Every line with the string "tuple" in it belongs in your answer, so copy them all from the data.

---

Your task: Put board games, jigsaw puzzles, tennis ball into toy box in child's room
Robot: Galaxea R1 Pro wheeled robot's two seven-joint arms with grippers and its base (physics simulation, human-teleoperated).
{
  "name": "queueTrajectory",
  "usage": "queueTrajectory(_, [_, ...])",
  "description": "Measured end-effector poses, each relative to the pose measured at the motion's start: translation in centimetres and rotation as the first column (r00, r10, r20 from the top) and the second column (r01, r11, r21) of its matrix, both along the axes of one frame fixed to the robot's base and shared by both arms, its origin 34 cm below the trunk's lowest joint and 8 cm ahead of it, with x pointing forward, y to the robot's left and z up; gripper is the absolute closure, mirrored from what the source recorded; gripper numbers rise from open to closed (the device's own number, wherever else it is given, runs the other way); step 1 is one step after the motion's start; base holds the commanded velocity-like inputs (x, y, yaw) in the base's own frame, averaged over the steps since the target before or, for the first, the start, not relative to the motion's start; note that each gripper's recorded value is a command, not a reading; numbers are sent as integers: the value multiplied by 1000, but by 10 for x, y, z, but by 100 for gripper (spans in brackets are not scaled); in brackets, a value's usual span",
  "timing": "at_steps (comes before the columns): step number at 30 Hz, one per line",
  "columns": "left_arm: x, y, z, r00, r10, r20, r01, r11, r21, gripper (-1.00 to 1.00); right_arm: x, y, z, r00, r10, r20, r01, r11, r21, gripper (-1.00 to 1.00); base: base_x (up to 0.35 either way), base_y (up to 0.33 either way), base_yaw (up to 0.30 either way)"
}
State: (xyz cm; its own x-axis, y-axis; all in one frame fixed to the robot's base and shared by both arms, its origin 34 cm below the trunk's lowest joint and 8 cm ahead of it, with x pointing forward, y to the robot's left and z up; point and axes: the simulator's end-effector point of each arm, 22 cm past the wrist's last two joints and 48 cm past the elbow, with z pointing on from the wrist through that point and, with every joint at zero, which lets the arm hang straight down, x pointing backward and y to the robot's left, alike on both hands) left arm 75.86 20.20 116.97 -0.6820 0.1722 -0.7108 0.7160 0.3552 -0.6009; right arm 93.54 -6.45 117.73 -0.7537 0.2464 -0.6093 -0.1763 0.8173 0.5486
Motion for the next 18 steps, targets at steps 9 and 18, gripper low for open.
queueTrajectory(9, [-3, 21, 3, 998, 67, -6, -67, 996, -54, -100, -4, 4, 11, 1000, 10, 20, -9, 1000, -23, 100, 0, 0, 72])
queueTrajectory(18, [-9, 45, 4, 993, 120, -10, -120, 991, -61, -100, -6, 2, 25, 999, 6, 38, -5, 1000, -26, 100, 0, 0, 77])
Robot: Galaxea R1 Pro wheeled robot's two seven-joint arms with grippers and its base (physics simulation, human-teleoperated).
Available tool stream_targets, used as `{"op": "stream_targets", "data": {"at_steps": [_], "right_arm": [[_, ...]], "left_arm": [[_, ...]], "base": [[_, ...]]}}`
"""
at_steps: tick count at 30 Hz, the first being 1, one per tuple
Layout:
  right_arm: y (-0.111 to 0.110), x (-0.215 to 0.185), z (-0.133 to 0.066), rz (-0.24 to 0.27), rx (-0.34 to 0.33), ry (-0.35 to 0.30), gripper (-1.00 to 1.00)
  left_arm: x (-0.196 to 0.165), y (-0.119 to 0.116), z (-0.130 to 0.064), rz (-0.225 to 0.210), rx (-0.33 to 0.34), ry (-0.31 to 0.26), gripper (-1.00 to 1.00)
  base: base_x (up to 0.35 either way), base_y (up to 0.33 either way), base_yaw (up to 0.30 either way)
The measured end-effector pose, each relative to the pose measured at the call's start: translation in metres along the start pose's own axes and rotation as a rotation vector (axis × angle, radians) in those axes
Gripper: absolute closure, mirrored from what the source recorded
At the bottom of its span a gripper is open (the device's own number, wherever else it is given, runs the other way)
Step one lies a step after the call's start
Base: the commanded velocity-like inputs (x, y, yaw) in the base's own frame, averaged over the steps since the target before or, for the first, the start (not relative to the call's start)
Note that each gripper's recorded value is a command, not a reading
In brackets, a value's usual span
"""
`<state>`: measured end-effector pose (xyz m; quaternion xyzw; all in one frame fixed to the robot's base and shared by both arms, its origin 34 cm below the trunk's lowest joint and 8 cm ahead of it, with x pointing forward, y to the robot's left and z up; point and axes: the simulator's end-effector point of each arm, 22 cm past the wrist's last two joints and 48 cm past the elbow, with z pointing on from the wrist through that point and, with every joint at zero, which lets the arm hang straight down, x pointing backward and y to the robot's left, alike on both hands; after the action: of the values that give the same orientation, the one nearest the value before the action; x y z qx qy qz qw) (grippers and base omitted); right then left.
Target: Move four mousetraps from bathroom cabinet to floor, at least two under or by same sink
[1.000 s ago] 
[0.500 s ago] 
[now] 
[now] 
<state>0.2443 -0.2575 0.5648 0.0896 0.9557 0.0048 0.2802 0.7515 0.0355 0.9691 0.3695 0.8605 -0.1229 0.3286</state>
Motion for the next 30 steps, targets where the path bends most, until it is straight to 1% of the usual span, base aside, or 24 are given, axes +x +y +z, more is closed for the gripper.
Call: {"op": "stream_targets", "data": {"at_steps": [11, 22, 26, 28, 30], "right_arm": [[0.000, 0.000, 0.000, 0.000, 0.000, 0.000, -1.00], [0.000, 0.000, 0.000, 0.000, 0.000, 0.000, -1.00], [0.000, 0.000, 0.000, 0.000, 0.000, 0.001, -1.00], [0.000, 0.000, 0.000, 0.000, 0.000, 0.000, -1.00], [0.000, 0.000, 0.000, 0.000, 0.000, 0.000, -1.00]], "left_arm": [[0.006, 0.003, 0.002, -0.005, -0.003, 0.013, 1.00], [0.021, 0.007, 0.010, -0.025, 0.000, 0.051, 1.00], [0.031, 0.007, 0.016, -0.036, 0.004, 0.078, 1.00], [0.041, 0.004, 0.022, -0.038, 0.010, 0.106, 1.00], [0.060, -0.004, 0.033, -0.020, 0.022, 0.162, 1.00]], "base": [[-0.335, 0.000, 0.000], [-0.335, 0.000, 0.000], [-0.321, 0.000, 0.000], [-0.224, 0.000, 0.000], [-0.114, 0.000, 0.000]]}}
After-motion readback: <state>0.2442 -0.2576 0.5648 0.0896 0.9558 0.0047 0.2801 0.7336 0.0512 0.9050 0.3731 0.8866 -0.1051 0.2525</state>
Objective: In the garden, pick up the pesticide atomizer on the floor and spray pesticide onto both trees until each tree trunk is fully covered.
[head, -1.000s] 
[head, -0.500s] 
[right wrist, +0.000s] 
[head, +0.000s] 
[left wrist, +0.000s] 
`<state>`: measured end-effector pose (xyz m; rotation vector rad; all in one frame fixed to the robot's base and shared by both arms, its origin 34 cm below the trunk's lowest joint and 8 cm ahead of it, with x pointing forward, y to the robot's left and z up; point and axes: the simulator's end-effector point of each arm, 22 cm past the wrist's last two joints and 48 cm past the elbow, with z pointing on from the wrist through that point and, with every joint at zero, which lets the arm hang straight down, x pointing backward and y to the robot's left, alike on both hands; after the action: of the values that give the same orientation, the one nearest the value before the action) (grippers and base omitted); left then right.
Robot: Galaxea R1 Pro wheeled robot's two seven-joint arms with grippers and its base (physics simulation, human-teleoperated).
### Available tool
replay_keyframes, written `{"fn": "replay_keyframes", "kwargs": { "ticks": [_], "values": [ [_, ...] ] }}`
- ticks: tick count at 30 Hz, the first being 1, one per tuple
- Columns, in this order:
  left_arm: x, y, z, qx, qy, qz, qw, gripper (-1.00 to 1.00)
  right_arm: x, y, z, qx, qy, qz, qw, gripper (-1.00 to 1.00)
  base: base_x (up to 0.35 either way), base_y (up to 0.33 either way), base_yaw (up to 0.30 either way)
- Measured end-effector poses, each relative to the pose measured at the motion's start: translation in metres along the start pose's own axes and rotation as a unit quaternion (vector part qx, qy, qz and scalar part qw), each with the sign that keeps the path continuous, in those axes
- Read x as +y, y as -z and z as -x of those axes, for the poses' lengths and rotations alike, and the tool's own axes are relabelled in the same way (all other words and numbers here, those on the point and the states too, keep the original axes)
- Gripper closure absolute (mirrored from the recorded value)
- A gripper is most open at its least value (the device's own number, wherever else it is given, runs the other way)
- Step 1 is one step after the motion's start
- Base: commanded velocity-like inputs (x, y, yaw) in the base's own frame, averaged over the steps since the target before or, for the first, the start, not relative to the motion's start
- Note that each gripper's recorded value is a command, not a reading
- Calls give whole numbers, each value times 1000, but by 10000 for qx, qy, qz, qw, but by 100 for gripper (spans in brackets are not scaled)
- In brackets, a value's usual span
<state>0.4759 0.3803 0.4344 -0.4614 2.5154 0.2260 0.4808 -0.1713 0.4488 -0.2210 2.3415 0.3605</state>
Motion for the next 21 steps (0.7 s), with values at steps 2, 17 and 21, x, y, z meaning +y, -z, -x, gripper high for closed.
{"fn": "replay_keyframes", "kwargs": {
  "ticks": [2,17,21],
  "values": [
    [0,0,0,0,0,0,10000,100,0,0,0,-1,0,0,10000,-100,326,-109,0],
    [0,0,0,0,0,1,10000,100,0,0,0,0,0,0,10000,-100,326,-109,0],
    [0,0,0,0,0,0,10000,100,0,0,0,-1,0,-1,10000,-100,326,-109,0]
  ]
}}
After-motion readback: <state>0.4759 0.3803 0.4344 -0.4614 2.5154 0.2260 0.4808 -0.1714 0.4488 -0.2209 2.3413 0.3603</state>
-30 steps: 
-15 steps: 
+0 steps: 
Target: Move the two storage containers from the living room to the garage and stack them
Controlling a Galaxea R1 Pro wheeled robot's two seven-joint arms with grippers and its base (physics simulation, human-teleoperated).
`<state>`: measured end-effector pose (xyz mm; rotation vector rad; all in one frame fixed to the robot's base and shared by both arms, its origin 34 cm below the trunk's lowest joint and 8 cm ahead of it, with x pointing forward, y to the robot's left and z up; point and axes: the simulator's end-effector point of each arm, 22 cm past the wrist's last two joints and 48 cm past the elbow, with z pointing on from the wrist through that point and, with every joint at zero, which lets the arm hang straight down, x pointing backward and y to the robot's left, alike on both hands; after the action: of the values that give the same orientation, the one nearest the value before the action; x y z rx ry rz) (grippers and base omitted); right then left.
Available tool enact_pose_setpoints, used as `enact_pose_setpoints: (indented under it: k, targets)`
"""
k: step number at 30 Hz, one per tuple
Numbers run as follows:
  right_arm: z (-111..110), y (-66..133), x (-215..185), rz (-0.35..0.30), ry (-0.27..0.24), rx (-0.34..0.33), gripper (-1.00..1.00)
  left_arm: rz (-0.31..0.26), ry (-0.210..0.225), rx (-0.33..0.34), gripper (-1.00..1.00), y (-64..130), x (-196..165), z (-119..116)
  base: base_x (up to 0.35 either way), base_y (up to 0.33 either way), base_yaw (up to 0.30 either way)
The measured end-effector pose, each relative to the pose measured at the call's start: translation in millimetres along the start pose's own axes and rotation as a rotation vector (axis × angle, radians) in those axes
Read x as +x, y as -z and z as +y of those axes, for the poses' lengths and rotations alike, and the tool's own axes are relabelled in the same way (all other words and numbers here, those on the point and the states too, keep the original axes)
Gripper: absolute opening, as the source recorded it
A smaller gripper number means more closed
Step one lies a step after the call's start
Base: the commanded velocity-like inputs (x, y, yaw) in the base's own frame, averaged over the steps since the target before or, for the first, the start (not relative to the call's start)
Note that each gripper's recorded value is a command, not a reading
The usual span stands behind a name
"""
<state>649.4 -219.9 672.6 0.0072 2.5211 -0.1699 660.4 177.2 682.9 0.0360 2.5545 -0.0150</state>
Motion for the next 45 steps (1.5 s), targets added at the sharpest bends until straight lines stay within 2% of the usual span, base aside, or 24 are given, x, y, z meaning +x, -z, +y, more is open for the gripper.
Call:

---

## [Response to the task]
at_steps: tick count at 30 Hz, the first being 1, one per tuple
- ticks: tick count at 30 Hz, the first being 1, one per tuple
k: step number at 30 Hz, one per tuple

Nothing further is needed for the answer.